→ **Try it**
Output the data unchanged and complete, minus the images.

→ **Data**
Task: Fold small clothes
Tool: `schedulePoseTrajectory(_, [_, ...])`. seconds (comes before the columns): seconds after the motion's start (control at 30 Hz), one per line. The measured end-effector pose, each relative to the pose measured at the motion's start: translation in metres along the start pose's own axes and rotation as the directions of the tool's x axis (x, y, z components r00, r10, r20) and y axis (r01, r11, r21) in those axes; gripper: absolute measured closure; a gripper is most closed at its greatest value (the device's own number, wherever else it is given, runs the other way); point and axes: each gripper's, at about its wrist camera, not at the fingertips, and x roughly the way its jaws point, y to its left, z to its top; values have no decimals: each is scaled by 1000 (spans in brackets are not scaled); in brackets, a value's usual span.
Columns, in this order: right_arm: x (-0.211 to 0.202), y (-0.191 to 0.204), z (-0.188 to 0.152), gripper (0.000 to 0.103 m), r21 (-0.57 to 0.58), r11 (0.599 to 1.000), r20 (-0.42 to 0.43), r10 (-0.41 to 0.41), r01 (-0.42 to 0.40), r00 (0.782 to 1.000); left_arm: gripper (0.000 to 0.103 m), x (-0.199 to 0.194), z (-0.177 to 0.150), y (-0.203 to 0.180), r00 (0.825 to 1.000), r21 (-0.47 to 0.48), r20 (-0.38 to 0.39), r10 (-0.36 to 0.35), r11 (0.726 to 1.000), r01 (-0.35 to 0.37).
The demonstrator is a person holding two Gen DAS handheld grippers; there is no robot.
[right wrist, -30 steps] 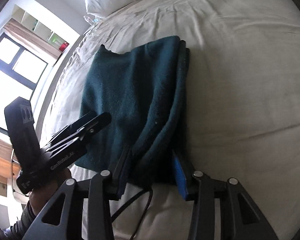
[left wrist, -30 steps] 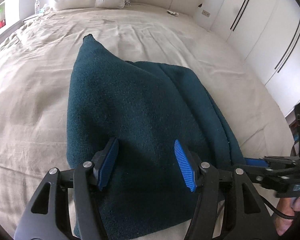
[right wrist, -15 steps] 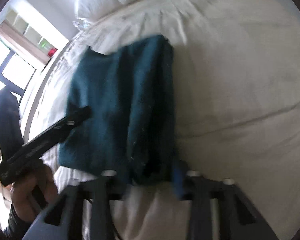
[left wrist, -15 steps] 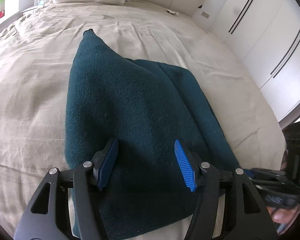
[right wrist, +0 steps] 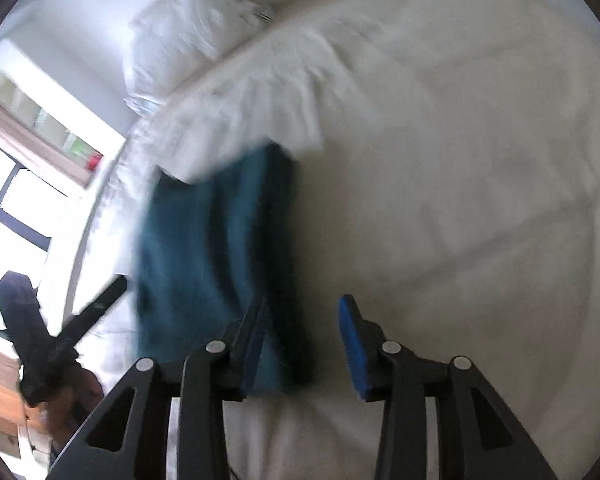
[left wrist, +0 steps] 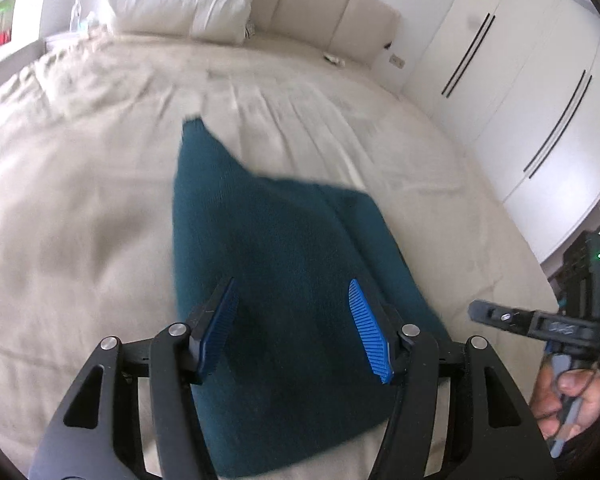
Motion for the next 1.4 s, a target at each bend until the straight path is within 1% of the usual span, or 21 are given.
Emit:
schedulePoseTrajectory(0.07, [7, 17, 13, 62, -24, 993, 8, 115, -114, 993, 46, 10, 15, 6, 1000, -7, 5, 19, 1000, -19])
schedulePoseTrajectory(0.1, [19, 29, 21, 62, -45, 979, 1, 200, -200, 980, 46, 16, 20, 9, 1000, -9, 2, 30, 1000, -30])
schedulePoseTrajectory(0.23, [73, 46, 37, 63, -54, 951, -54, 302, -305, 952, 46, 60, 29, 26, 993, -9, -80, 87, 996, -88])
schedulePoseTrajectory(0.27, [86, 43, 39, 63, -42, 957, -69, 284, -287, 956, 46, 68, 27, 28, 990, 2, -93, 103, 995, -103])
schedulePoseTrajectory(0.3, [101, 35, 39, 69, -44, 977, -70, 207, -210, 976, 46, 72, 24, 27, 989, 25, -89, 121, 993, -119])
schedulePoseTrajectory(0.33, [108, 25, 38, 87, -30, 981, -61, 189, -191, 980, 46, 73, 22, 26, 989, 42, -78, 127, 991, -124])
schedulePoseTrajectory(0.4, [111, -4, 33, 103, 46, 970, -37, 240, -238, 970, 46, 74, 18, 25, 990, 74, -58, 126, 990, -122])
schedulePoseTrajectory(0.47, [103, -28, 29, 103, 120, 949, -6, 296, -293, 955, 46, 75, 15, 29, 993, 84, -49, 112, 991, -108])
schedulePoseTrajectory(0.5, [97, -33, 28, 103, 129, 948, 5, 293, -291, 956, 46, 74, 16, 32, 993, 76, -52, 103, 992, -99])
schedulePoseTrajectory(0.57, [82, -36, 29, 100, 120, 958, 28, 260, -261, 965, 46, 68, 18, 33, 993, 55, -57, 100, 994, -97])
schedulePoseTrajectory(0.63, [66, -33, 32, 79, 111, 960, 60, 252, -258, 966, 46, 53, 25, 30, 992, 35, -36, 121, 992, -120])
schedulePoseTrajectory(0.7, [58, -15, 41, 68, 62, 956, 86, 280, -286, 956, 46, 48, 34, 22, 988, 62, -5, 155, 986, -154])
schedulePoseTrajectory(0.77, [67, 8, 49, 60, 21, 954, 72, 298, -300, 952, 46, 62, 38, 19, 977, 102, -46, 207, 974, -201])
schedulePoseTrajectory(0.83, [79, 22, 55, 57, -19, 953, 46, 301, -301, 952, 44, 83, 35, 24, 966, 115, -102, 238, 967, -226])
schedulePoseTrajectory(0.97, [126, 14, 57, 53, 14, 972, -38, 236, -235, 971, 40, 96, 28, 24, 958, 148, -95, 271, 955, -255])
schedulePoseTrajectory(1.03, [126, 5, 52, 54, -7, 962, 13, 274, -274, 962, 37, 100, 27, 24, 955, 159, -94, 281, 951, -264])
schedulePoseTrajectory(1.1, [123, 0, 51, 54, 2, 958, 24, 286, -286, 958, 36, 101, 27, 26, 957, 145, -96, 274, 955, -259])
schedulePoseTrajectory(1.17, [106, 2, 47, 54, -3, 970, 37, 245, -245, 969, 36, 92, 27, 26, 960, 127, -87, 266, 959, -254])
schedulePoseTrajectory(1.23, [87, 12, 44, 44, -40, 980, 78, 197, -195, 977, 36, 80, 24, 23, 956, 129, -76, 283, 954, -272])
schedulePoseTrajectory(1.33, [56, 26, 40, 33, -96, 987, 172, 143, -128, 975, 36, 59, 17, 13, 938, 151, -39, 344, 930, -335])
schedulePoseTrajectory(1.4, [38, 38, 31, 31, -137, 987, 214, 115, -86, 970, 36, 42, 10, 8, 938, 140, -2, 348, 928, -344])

→ **Solved exercise**
Task: Fold small clothes
Tool: `schedulePoseTrajectory(_, [_, ...])`. seconds (comes before the columns): seconds after the motion's start (control at 30 Hz), one per line. The measured end-effector pose, each relative to the pose measured at the motion's start: translation in metres along the start pose's own axes and rotation as the directions of the tool's x axis (x, y, z components r00, r10, r20) and y axis (r01, r11, r21) in those axes; gripper: absolute measured closure; a gripper is most closed at its greatest value (the device's own number, wherever else it is given, runs the other way); point and axes: each gripper's, at about its wrist camera, not at the fingertips, and x roughly the way its jaws point, y to its left, z to its top; values have no decimals: each is scaled by 1000 (spans in brackets are not scaled); in brackets, a value's usual span.
Columns, in this order: right_arm: x (-0.211 to 0.202), y (-0.191 to 0.204), z (-0.188 to 0.152), gripper (0.000 to 0.103 m), r21 (-0.57 to 0.58), r11 (0.599 to 1.000), r20 (-0.42 to 0.43), r10 (-0.41 to 0.41), r01 (-0.42 to 0.40), r00 (0.782 to 1.000); left_arm: gripper (0.000 to 0.103 m), x (-0.199 to 0.194), z (-0.177 to 0.150), y (-0.203 to 0.180), r00 (0.825 to 1.000), r21 (-0.47 to 0.48), r20 (-0.38 to 0.39), r10 (-0.36 to 0.35), r11 (0.726 to 1.000), r01 (-0.35 to 0.37).
The demonstrator is a person holding two Gen DAS handheld grippers; there is no robot.
[right wrist, -30 steps] 
[left wrist, -30 steps] 
[right wrist, -15 steps] 
[left wrist, -15 steps] 
[right wrist, +0 steps] 
[left wrist, +0 steps] 
Motion for the next 1.4 s, a target at each bend until the straight path is within 1% of the usual span, or 21 are given.
Emit:
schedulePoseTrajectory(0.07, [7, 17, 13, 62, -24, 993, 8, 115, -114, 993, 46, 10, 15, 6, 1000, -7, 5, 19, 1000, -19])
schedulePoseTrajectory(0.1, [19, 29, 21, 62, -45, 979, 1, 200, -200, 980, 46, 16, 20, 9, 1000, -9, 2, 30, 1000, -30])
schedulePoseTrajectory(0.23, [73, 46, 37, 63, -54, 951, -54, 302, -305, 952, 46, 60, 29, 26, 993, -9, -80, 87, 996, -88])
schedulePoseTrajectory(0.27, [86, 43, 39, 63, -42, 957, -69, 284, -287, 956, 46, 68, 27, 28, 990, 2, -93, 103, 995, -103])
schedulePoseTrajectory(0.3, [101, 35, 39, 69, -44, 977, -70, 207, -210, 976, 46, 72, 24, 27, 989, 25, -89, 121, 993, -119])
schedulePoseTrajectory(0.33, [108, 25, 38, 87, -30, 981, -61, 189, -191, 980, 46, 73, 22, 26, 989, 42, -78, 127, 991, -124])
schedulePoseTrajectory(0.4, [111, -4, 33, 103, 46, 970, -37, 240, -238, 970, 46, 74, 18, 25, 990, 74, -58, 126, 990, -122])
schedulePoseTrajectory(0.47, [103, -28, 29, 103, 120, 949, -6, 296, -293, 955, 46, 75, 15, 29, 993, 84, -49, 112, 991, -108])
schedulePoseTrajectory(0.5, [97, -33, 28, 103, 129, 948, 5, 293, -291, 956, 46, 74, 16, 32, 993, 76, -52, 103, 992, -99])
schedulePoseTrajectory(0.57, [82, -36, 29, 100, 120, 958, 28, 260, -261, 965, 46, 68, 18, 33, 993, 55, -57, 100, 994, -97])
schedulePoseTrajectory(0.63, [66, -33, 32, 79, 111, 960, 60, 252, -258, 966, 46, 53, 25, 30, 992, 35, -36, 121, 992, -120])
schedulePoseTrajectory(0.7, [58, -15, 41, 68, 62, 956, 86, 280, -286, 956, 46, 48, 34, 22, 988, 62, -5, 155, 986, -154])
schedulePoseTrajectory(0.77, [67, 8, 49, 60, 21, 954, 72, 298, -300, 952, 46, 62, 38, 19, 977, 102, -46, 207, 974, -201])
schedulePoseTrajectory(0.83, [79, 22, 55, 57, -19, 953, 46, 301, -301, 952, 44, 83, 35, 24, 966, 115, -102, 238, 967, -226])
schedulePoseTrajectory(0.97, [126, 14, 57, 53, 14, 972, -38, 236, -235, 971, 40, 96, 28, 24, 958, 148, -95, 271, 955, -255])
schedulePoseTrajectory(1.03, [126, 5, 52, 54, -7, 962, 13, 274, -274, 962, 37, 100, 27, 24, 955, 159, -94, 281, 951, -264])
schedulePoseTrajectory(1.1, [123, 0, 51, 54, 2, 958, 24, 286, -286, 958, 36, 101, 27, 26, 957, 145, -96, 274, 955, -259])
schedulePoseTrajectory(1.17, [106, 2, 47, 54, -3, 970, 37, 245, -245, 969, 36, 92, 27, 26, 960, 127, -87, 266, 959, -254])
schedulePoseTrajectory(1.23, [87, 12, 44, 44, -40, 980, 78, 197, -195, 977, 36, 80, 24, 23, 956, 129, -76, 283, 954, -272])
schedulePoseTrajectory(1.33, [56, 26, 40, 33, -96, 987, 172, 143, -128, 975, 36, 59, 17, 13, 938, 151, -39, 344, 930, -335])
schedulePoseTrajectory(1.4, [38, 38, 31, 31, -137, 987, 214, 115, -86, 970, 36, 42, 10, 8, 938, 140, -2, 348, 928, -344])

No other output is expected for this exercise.